**WHAT IS REQUIRED**
Copy out all lines of the material below in which "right" occurs.
+ + +
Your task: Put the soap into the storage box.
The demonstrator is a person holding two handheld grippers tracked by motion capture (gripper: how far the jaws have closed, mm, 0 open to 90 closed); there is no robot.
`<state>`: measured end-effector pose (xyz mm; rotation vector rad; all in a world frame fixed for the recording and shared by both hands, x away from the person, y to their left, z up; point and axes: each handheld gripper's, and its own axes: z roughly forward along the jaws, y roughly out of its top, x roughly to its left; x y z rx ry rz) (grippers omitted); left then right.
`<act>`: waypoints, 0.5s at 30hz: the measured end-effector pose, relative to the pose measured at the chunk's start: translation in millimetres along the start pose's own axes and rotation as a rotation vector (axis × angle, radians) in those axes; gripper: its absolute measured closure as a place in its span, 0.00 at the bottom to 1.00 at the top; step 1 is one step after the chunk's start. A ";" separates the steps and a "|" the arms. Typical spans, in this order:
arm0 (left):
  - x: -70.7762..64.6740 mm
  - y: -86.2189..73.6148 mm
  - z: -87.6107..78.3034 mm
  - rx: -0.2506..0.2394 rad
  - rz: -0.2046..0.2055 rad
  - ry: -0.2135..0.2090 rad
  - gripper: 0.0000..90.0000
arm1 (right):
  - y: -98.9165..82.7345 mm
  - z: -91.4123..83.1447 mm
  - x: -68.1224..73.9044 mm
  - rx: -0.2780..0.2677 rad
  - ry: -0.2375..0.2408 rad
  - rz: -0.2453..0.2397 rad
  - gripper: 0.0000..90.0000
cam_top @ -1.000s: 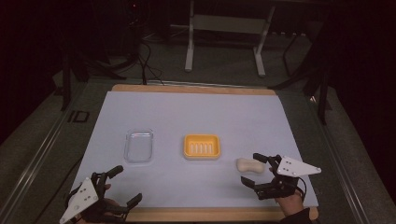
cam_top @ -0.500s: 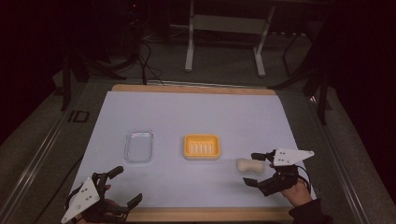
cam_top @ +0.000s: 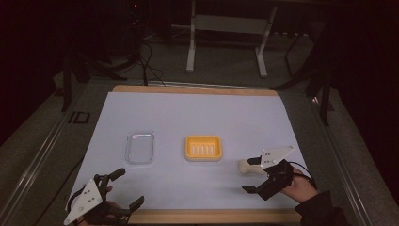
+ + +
**OUTPUT**
`<state>`: measured end-effector pose (xyz mm; rotation vector rad; all in a world frame fixed for the recording and shared by both hands, x away from the person, y to their left, z up; point and axes: each handheld gripper's, and its own axes: z roughly forward along the jaws, y roughly out of its top, x roughly to its left; x y z rx ry rz) (grippers omitted); left then right.
arm1 (right):

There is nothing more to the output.